Synthetic covered anaerobic lagoon

Since the mid-1980s, the majority of wastewater treatment at the Gadsden plant was accomplished in a 10 million gallon natural grease cap covered anaerobic lagoon. "Although the lagoon worked well most of the year, the treatment efficiency dropped off during really cold weather each year," said Jeff Seymore, Koch Foods environmental manager. "The system also created some recurring odor complaints from neighbors that had moved into the area over the years."

"Then in 2004, the EPA came out with the new [effluent limitation guidelines] for poultry processing plants," added Seymore, "and it became obvious that improvements needed to be made to the treatment system."

As a result, as soon as the purchase of the Gadsden plant was complete in 2007, project work started on constructing a new synthetic cover over the anaerobic lagoon. "It was like night and day," said Michael Dean, Koch Foods wastewater operations manager. "No more drops in plant performance through the anaerobic lagoon since the temperature was maintained at a constant level year around and we haven't had an odor complaint in years."

Sequential batch reactor

Once the anaerobic lagoon synthetic cover was completed in 2008, the Koch Foods environmental staff immediately began a second project to construct a massive, three million gallon sequential batch reactor, SBR, to provide further treatment to the anaerobic lagoon effluent.   

SBRs combine the reliability of conventional activated sludge wastewater treatment technology with supervisory control and data acquisition computer systems that have the ability to gather, analyze and make system changes based on real-time data. The advantage of SBRs is that conventional activated sludge systems require multiple tanks (e.g., oxidation ditches, clarifiers), while SBRs require only a single tank. "Also the SBR can be operated to include mixing-only periods in which anoxic periods can be induced to enhance denitrification," adds Dean. 

"Our SBR completes four cycles per day," said Dean. "The tank fills, aerates, goes through two anoxic periods, settles, we decant the effluent water and waste the required sludge over a six-hour period. The [supervisory control and data acquisition] system controls the operation and the wastewater operators do periodic checks. It has worked really well."

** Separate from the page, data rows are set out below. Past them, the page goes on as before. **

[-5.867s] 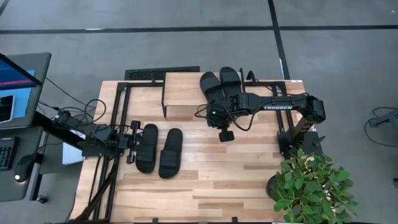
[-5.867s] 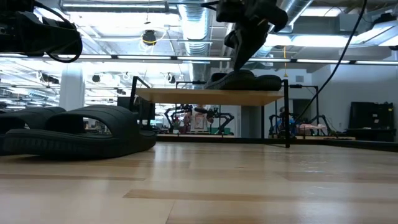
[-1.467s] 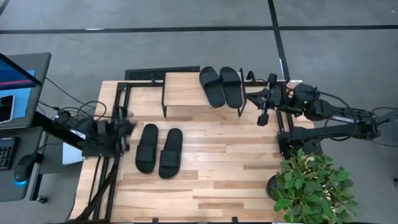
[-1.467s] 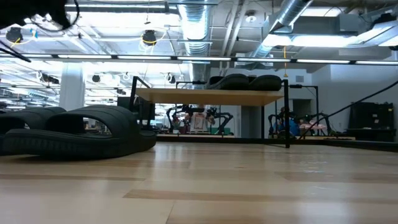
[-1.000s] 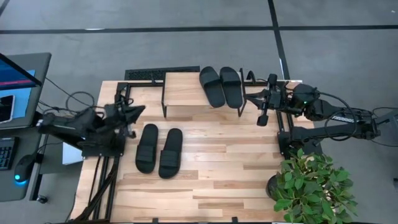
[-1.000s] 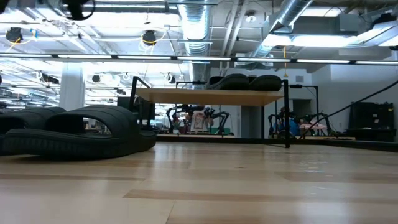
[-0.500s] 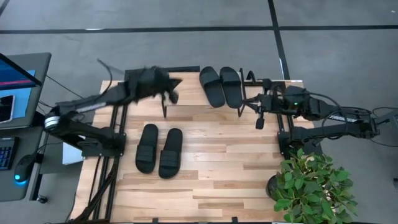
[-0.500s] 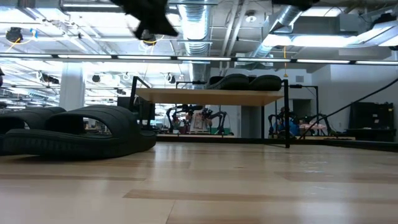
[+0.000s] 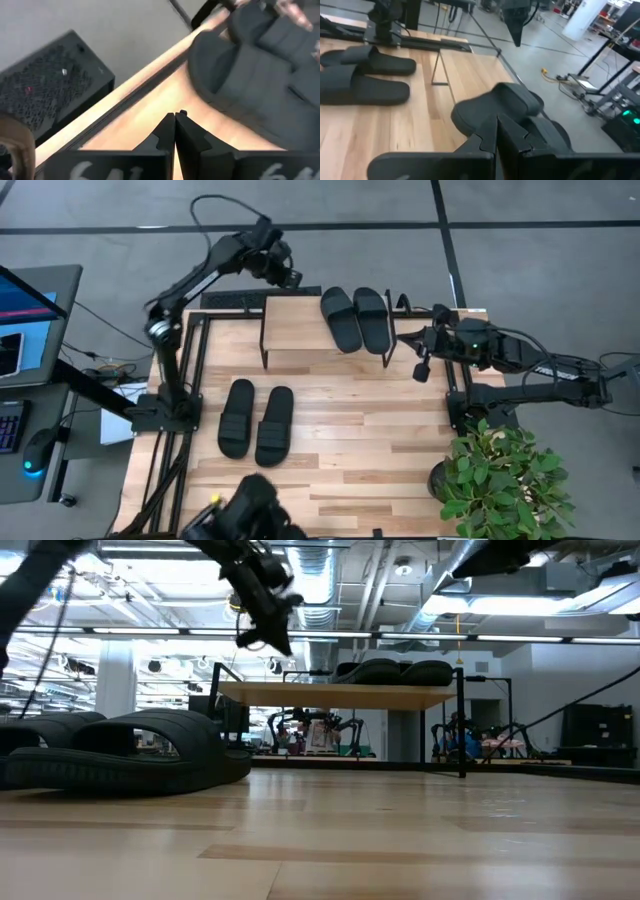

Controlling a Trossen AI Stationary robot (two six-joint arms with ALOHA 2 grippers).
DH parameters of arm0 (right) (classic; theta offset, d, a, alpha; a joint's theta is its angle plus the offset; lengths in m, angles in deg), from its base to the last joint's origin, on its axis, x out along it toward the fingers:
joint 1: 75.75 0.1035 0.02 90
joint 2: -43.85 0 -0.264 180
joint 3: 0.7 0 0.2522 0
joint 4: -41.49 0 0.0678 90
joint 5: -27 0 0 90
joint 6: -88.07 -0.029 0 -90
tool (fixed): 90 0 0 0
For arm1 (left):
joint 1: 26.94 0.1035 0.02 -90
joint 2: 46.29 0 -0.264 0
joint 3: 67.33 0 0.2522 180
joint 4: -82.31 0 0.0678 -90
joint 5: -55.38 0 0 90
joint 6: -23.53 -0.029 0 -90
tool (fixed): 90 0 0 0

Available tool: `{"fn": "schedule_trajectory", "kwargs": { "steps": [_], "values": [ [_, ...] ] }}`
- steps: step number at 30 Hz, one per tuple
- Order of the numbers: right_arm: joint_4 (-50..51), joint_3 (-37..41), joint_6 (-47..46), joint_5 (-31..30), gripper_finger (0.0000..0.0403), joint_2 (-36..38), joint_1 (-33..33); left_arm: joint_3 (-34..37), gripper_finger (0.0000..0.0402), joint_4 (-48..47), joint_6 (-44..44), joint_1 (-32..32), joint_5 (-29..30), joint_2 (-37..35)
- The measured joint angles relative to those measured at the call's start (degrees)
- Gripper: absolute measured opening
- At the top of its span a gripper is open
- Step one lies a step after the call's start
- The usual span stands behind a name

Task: Pick and place slides into the shelf
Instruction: Put the right black slide on the shelf

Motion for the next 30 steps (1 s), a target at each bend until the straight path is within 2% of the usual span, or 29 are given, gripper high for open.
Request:
{"fn": "schedule_trajectory", "kwargs": {
  "steps": [5,9,13,19,21,25,30],
  "values": [
    [1.6,0.0,-0.5,0.0,0.0,1.2,-1.3,-10.3,0.0,-4.8,-3.7,0.5,-5.6,8.9],
    [2.2,0.0,-2.0,0.0,0.0,1.4,-2.0,-18.5,0.0,-11.6,-7.0,-0.3,-4.4,15.4],
    [2.2,0.0,-2.1,0.0,0.0,1.7,-2.7,-16.6,0.0,-12.3,-8.7,-0.9,-1.8,15.5],
    [2.0,0.0,-2.8,0.0,0.0,1.6,-3.7,-16.6,0.0,-12.3,-9.2,-1.7,8.3,15.6],
    [2.1,0.0,-3.2,0.0,0.0,1.4,-4.2,-16.6,0.0,-10.4,-9.2,-2.2,8.5,15.6],
    [2.6,0.0,-4.2,0.0,0.0,1.4,-4.5,-16.6,0.0,-8.0,-10.1,-3.2,5.2,15.7],
    [3.7,0.0,-4.5,0.0,0.0,1.5,-4.5,-16.6,0.0,-6.8,-11.1,-4.2,5.6,15.7]
  ]
}}
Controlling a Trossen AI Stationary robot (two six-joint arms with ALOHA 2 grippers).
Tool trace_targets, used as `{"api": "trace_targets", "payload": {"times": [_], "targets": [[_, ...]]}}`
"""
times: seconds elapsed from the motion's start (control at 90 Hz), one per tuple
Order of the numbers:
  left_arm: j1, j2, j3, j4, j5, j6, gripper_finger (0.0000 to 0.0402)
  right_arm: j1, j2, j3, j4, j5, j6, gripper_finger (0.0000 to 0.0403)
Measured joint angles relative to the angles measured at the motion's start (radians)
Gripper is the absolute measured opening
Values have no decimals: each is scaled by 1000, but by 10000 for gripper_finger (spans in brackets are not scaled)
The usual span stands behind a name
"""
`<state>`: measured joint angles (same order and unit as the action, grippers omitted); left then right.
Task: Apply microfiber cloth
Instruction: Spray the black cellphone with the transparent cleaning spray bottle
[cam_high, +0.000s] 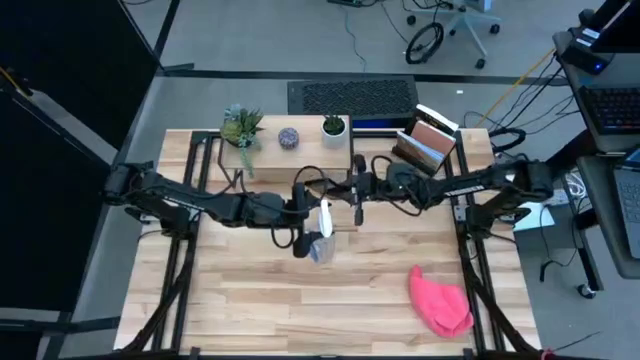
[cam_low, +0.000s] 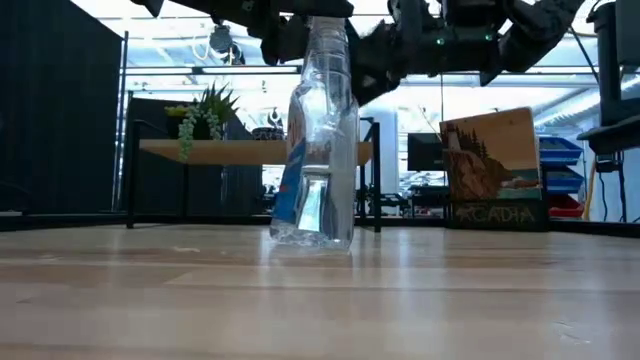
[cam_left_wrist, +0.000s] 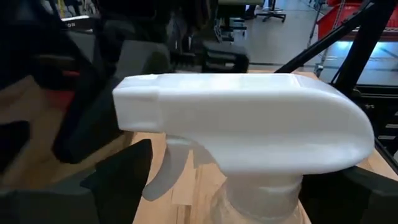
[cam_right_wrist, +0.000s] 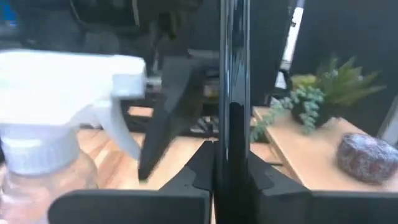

"It's a very unique system," said Charles Horn, retired Alabama wastewater permitting official and Clean Water Award judging team member. "I don't know of another one in the state."

Phosphorus removal system

In recent years, continued environmental pressure on the upper segment of the Coosa River in Gadsden led to the segment being declared impaired by regulatory officials for excessive nutrient loading from all sources into the river. As a result, a total maximum daily load was developed for the upper Coosa River segment that establishes the maximum amount of Phosphorus that can be discharged into the Coosa on a daily basis.

"We submitted a new [Alabama Department of Environmental Management] Wastewater Discharge Permit application back in December 2012," said Seymore. "We haven't received our new permit yet, but we already have been told by ADEM that we will be facing a seasonal summer phosphorus permit limit of 1 mg/L from March through October each year. Currently our loading (pound per day) limit equates to a limit of 35 mg/L. Now, for six months out of the year, we will have to meet a 1 mg/L effluent [Phosphorus] limit. It's going to be a challenge."

However, it is a challenge that Koch Foods plans to meet. A new phosphorus removal project has already started at the Gadsden plant utilizing a unique application of conventional DAF, dissolved air flotation, technology as a novel tertiary treatment process.

"We're going to take the SBR effluent out of our current 3.6 million gallon flow equalization basin that currently discharges to our UV disinfection system," said Dean, "and bypass that first to a DAF systems that utilizes Alum. We have done extensive jar testing and the results on the small scale look very good. We can meet the [Phosphorus] limit."